- Assignment
Filter the entries, keeping every line with the word "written".
++++++++
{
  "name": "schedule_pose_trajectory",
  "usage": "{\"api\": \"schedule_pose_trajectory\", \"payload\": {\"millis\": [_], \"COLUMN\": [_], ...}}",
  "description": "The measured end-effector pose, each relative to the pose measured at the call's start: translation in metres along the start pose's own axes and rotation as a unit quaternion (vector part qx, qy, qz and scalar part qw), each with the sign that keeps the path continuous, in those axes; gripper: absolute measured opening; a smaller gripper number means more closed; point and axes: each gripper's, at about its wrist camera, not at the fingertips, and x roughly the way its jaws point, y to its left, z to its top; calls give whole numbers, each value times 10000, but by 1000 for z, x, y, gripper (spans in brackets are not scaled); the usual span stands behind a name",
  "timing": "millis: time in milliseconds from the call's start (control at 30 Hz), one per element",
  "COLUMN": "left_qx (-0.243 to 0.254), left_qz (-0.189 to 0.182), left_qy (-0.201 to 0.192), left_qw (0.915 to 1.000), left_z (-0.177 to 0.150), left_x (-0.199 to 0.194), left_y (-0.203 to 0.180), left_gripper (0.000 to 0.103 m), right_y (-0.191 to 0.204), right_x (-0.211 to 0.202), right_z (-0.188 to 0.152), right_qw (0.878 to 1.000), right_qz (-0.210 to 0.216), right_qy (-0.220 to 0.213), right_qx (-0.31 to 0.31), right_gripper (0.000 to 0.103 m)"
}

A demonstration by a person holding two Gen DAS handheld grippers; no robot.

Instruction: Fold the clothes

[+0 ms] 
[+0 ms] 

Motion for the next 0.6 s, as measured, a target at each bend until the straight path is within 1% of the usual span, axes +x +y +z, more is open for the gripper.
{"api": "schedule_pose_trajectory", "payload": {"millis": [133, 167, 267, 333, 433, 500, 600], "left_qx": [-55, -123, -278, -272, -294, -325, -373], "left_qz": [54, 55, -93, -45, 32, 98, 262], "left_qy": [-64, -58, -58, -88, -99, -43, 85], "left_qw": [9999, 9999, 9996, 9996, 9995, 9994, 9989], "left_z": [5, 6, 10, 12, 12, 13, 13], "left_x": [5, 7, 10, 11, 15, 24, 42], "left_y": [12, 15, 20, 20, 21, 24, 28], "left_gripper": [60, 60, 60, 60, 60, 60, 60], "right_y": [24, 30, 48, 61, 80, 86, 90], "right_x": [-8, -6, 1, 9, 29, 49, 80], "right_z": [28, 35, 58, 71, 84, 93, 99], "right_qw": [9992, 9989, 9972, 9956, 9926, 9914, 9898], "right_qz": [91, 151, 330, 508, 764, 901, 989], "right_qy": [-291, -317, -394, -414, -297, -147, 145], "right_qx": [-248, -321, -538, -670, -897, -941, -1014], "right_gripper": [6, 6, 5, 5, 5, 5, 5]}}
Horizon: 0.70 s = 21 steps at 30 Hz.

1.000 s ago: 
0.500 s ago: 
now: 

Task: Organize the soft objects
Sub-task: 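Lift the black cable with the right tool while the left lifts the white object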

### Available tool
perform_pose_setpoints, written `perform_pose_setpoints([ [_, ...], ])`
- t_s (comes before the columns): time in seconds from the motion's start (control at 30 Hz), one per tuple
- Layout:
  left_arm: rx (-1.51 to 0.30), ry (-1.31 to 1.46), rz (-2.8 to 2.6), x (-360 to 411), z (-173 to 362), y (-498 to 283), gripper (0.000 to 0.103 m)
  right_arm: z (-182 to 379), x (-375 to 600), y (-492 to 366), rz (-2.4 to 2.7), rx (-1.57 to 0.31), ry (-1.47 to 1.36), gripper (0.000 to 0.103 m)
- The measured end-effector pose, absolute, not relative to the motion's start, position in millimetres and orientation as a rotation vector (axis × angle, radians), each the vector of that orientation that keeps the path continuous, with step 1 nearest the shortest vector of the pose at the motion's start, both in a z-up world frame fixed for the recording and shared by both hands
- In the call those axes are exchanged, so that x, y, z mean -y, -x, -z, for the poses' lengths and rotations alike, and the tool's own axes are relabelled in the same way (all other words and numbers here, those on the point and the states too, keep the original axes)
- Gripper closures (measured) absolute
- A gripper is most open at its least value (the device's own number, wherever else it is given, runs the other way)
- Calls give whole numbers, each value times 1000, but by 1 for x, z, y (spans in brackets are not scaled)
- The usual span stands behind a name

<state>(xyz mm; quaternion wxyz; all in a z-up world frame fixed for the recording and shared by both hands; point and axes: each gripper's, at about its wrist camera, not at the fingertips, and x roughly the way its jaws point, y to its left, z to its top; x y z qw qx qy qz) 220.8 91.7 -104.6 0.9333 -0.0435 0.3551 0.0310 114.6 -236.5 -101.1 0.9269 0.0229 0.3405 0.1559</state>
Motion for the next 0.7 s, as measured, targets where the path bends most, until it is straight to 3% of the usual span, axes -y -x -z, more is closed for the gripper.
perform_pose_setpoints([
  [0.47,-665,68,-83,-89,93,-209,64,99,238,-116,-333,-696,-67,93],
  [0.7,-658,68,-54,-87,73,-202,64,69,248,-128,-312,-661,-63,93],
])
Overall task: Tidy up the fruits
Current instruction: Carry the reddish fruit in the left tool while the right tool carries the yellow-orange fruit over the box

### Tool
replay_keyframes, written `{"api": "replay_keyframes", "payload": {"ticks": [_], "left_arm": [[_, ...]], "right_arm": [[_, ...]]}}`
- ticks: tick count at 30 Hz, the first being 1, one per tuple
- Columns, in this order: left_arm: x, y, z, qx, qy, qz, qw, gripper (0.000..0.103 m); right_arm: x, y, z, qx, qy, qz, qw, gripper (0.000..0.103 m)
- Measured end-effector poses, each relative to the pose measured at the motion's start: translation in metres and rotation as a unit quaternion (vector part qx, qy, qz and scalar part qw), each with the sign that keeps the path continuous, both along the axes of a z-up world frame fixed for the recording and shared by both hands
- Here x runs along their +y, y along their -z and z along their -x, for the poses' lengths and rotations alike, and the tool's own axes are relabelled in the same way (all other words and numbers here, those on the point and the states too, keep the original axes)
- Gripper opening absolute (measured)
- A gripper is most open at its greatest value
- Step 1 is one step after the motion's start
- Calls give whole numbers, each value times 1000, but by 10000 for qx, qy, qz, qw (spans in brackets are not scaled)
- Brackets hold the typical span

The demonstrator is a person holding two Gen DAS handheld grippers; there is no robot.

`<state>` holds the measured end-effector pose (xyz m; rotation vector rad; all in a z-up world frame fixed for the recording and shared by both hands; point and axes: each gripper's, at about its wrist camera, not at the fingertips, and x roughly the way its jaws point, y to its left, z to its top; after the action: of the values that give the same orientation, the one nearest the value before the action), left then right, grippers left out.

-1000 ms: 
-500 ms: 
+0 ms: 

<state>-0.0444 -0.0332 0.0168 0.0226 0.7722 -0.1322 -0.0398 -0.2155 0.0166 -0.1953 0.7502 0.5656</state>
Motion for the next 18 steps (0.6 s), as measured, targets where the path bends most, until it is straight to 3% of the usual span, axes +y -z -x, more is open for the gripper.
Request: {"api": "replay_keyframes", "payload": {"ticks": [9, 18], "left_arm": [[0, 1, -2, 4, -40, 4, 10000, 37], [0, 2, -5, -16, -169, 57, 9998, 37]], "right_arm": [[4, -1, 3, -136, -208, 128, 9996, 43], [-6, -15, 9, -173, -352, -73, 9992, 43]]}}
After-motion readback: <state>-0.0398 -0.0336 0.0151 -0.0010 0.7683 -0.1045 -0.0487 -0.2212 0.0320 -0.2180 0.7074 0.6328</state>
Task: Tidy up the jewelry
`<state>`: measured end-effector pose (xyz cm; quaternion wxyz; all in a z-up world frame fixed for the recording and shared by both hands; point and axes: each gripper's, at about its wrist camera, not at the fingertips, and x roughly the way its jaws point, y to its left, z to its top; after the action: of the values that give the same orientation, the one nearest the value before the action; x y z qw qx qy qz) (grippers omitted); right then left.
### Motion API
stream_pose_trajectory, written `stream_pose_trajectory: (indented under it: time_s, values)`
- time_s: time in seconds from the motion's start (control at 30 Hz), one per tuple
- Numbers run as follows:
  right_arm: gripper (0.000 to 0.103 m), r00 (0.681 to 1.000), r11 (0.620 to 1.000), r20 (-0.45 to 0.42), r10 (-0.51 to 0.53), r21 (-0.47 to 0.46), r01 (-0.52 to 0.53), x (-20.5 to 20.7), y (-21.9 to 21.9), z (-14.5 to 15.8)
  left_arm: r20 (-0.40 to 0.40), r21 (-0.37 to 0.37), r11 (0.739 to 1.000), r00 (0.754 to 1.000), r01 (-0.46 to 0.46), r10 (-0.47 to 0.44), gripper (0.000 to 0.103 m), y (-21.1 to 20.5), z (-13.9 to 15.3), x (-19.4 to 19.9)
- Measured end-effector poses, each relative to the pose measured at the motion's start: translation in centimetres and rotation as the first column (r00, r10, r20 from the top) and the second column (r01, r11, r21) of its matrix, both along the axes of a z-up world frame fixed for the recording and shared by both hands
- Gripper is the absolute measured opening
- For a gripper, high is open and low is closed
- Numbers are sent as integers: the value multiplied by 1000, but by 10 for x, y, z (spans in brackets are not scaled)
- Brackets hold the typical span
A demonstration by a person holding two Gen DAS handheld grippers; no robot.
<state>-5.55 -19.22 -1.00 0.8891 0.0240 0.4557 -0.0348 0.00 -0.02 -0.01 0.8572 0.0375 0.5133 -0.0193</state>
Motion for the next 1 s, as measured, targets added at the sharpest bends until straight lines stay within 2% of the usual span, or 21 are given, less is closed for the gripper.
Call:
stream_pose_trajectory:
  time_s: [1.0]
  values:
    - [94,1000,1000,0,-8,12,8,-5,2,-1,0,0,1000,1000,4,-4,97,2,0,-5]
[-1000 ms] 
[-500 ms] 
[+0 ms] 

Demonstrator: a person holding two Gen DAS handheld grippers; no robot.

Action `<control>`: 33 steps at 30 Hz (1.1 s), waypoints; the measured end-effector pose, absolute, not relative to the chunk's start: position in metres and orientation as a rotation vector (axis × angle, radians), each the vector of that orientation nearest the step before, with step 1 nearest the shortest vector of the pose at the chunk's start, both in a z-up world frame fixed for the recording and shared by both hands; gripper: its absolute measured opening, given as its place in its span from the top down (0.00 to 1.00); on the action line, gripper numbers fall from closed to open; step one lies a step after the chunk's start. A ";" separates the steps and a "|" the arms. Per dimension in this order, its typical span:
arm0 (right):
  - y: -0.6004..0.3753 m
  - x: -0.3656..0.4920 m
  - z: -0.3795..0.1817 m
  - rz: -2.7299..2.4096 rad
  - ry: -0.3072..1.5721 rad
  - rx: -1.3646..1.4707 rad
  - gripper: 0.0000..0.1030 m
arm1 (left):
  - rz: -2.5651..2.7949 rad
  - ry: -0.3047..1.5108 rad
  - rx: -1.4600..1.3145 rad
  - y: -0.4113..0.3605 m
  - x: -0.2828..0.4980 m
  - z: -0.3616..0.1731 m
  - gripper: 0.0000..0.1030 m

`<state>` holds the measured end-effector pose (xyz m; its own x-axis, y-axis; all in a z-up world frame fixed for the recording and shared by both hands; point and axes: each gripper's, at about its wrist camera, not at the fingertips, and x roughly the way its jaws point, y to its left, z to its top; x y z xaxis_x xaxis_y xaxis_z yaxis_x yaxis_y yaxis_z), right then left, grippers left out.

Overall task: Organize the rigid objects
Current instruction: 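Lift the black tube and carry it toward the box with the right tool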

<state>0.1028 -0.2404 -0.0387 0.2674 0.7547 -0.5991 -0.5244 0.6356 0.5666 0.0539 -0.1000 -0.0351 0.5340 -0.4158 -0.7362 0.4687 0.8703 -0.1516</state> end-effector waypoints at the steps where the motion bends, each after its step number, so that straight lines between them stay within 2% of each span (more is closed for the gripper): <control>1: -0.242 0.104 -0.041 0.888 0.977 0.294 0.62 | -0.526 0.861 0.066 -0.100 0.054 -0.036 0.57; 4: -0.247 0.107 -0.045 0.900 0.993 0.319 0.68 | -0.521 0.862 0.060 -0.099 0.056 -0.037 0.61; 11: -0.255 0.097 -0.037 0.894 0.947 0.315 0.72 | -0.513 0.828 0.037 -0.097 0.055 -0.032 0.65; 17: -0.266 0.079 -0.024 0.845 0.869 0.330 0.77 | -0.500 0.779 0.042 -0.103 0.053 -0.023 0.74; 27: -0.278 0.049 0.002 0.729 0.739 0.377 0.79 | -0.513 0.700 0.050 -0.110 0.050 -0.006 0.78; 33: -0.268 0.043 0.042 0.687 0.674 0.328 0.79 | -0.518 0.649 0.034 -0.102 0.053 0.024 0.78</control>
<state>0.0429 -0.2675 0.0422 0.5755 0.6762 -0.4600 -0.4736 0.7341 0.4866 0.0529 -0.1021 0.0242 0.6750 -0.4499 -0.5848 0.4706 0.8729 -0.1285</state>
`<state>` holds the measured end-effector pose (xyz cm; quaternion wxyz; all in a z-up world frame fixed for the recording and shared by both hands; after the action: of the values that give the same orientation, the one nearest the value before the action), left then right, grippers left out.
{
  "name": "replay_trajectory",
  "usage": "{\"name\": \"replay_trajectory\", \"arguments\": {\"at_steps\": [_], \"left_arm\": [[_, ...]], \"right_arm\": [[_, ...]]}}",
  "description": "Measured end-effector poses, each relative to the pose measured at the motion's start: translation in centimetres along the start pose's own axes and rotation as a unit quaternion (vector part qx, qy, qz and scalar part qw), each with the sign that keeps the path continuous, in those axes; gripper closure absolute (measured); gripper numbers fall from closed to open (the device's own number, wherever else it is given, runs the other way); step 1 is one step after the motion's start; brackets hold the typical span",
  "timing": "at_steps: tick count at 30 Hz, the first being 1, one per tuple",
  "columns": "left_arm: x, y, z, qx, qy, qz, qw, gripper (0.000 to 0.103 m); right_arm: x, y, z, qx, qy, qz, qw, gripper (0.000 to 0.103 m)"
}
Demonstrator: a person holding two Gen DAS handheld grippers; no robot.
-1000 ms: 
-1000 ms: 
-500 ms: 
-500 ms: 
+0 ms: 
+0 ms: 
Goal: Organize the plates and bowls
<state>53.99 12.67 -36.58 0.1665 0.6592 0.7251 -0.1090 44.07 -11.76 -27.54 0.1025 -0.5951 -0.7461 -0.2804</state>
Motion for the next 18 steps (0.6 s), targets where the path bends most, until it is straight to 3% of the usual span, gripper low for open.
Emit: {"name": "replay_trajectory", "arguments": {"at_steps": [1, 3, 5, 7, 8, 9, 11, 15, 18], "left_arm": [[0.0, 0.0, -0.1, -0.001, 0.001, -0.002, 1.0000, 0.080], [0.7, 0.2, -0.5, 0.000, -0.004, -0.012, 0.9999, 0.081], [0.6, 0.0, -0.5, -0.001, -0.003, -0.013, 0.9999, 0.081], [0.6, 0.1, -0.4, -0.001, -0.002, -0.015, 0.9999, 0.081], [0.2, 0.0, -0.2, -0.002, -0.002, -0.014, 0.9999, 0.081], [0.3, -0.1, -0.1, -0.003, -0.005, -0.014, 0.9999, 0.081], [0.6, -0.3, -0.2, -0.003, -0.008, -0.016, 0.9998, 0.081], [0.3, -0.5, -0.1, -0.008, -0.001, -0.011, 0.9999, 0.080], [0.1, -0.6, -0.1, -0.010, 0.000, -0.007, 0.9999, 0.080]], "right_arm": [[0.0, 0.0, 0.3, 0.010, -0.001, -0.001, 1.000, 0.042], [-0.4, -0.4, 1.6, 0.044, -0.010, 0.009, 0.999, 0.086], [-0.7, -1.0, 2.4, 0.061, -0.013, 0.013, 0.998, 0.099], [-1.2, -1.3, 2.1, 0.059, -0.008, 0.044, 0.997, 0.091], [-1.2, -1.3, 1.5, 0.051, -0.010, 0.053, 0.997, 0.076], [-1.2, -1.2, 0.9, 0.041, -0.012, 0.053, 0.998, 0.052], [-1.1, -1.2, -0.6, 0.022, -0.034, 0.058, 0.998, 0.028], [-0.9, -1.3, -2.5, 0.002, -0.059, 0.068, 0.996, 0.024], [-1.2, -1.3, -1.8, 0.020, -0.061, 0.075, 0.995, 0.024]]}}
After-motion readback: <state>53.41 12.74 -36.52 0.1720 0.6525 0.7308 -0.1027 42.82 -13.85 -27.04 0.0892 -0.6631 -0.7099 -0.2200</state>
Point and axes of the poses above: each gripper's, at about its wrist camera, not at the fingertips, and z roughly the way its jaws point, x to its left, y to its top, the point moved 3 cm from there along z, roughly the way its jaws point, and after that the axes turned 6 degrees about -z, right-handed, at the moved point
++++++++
- Expected output
perform_pose_setpoints, written `perform_pose_setpoints([ [_, ...], ])`
replay_keyframes, written `{"api": "replay_keyframes", "payload": {"ticks": [_], "left_arm": [[_, ...]], "right_arm": [[_, ...]]}}`
stream_pose_trajectory, written `stream_pose_trajectory: (indented under it: time_s, values)`

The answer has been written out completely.